Dustborn, un jeu tout public ?

L'anecdote

Une image vaut mieux qu'un long texte.

Sujet complexe qu'est l'inclusivité de nos jours, n'est-ce pas ? Ce mouvement est-il du forcing pour écraser les idéaux de certains ou simplement une évolution logique des mentalités ? Nous pourrions en débattre des heures, mais si nous prenons l'exemple de Dustborn, les critiques qu'on lui donne sont-elles justifiées en ce sens ? Je dirais que oui et non ! Et c'est ici que je vais essayer de vous expliquer en quoi Dustborn est loin de faire une quelconque apologie dominante des minorités sur la population, puisque j'ai eu l'expérience de cela en dehors du jeu et j'avais envie de vous le partager pour tenter de vous montrer ce qu'est ce titre avec mes propres mots.

Je ne pense pas être la personne qui connait le mieux le sujet, je pense au contraire ne pas saisir toutes les subtilités que cela comprend mais lors de mon expérience avec Dustborn, après avoir côtoyé tous ces personnages aussi différents les uns des autres, il y en a bien un auquel j'ai pu m'identifier dans le regard qu'on peut avoir face à la différence : Théo. Ce dernier est la représentation de ceux tiraillés entre les deux extrêmes opposés. Ce personnage est sans doute celui qui, inconsciemment, a le plus d'importance.

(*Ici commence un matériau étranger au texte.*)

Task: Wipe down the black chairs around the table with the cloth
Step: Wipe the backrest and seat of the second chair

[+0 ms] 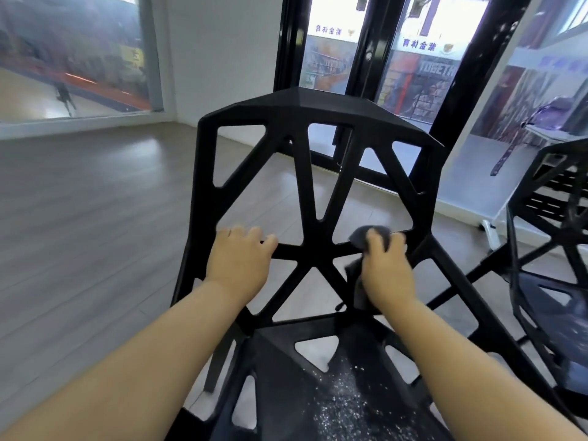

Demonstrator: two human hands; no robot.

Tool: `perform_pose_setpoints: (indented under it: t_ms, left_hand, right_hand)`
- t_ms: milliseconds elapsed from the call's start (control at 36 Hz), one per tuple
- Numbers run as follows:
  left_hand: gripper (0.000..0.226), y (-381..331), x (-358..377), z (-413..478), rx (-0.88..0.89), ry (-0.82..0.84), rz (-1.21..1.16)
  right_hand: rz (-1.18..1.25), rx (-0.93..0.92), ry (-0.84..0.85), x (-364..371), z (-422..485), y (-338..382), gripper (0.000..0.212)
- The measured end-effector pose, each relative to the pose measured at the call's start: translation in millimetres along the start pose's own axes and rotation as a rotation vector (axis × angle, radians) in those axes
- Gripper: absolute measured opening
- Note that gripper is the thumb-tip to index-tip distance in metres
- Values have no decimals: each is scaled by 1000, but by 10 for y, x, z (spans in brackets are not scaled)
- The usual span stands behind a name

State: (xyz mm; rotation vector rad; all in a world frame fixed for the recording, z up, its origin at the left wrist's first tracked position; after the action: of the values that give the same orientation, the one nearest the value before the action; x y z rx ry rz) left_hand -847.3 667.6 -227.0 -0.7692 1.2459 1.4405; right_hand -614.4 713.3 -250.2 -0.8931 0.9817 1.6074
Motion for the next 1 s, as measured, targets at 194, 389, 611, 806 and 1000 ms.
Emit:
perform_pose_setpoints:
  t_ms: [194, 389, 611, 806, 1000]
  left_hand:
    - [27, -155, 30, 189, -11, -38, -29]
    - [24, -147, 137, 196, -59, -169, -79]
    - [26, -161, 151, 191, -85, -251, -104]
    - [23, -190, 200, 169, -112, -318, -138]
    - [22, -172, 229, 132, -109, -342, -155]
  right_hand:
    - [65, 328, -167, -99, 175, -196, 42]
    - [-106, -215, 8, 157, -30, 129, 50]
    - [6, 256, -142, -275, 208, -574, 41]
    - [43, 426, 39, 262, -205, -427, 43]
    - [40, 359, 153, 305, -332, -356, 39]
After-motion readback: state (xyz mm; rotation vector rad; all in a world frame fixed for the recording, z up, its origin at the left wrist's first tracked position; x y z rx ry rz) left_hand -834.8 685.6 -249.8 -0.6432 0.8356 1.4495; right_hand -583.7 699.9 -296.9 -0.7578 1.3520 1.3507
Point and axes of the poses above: each hand's wrist, its own z-axis towards the middle knuckle, its own x-axis out of the palm, y = z × x, the point moved 4 cm from there along z, towards the middle knuckle, and after that the axes turned 6 degrees about y, right-handed, at the moved point
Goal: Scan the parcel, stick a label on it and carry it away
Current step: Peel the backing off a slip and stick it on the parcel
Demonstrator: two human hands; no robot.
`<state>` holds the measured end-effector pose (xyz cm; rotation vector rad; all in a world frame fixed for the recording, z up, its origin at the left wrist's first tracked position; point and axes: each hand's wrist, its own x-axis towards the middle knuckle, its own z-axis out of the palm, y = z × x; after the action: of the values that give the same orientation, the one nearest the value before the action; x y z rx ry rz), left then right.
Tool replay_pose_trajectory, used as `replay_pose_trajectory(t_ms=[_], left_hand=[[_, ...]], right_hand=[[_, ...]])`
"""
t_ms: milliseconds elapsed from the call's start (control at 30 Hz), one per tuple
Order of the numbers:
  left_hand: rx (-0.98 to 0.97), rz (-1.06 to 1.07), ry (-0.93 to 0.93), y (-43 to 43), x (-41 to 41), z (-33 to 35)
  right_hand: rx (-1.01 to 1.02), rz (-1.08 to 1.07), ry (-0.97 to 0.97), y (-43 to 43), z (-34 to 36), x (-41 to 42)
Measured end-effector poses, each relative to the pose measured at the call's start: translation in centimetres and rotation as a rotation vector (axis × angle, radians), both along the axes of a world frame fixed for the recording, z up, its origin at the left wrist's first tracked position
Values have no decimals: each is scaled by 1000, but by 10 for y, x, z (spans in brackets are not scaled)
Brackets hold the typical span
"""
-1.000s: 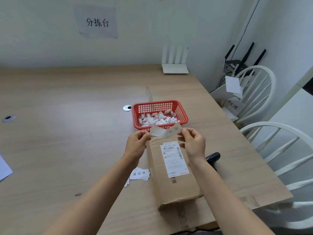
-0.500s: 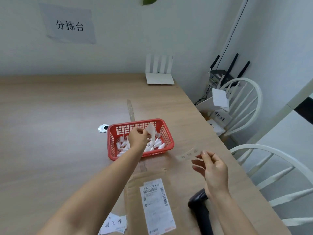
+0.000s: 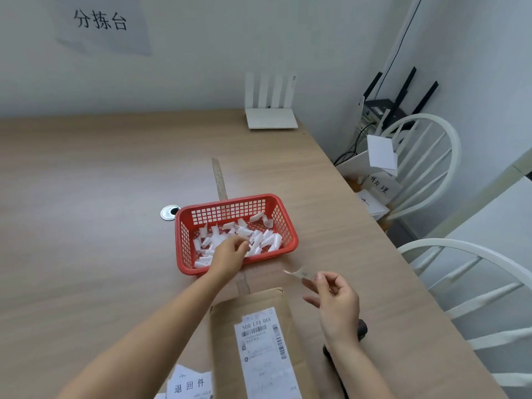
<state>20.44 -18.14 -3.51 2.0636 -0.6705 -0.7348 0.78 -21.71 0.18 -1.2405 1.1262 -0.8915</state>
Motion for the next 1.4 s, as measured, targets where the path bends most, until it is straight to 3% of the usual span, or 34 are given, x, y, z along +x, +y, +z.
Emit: replay_pose_trajectory(t_ms=[133,300,500,600,733,933,1067,1400], left_hand=[[-183,-78,27,29,-38,32],[-369,-31,455,60,-77,60],[-418,123,483,83,-84,64],[-373,153,455,93,-81,62],[-322,142,400,105,-78,58],[-208,234,279,106,-76,36],[-79,334,58,97,-75,24],[82,297,-220,83,-80,10]], right_hand=[[-178,41,68,17,1,10],[-415,166,84,44,6,13],[-579,266,133,64,8,10],[-538,228,180,66,11,7],[-284,205,156,58,18,9],[-279,241,293,50,7,18],[-260,233,389,46,-10,23],[-350,238,574,40,-35,35]])
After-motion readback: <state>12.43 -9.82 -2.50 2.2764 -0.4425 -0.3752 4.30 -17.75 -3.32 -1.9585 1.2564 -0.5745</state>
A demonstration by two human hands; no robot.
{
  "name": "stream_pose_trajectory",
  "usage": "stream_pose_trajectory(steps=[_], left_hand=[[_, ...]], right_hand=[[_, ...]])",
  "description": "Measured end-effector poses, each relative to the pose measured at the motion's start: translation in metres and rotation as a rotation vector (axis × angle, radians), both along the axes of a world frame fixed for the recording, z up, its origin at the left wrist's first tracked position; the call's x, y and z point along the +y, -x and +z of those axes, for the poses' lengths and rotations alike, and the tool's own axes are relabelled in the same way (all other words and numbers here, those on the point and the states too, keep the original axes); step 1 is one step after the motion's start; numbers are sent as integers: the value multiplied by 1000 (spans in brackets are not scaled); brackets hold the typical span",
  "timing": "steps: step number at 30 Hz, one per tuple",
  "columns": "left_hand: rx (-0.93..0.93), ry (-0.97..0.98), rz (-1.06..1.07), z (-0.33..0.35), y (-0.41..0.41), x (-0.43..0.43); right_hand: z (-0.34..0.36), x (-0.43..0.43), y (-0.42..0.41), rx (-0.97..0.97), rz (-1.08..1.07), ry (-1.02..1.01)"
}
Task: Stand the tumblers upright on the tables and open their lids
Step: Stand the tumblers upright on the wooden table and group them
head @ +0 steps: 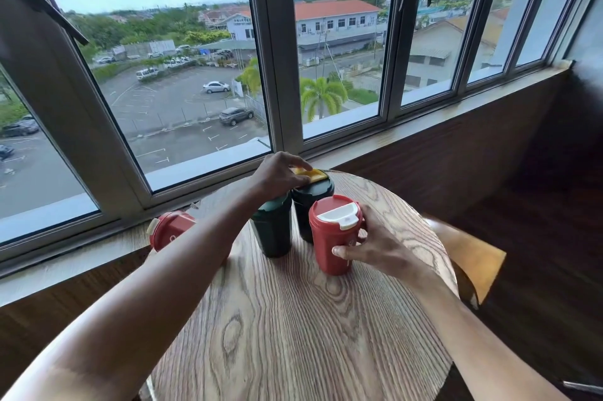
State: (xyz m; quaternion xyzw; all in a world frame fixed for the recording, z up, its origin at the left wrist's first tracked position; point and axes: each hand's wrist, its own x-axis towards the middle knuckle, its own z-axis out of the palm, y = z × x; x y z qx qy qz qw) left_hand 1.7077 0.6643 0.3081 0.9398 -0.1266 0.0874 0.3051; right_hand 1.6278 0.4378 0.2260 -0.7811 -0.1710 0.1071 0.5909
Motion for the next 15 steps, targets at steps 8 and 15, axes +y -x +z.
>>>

J'ai contrôlé Pax mais c'est au travers des discussions que j'ai eues avec Théo que je me suis rendu compte que le titre tentait, à sa petite échelle, de mettre des mots sur ce qui nous divise. D'abord avec de l'incompréhension de point de vue entre deux individus puis avec de l'empathie sur les ressentiments de chacun et la peur de l'autre. Au travers des pouvoirs des Anomes qui ne sont que les reflets des mots. Les mots font mal, les mots sont des armes pour tous ceux qui refusent de comprendre que vous soyez pour ou contre cette inclusivité.
Les mots font mal, les mots sont des armes
Les Plus
  • Des rebondissements touchants
  • Style graphique et mise en scène inspirés des comics
  • Des ajouts de gameplay ponctuels bien pensés
  • Un sujet d'actualité qui fait réfléchir
  • Le côté music band en tournée
Les Moins
  • Les rebondissements arrivent hélas tard dans la seconde moitié
  • Rythme bâtard
  • Certains éléments du scénario ne trouvent pas de conclusion ou d'origine
Résultat

Malgré un rythme bâtard, causé par une surcharge de dialogues et une lenteur dans l'exploration, Dustborn n'est pas un mauvais jeu. Au contraire, le titre de Red Thread Games, bien qu'étant moyen et n'inventant rien, possède un style graphique et un texte engagé qui en font tout l'intérêt. Évidemment, pour peu que l'on soit ouvert d'esprit et intéressé par la réflexion sur l'acceptation entre individus. Le titre est inclusif mais ne se limite pas à cela, ce qui n'en fait pas un jeu éviter si le genre narratif vous intéresse. Le jeu ne force pas à aimer ou détester quoi que ce soit mais il offre, à son niveau, la possibilité à chacun de comprendre autrui.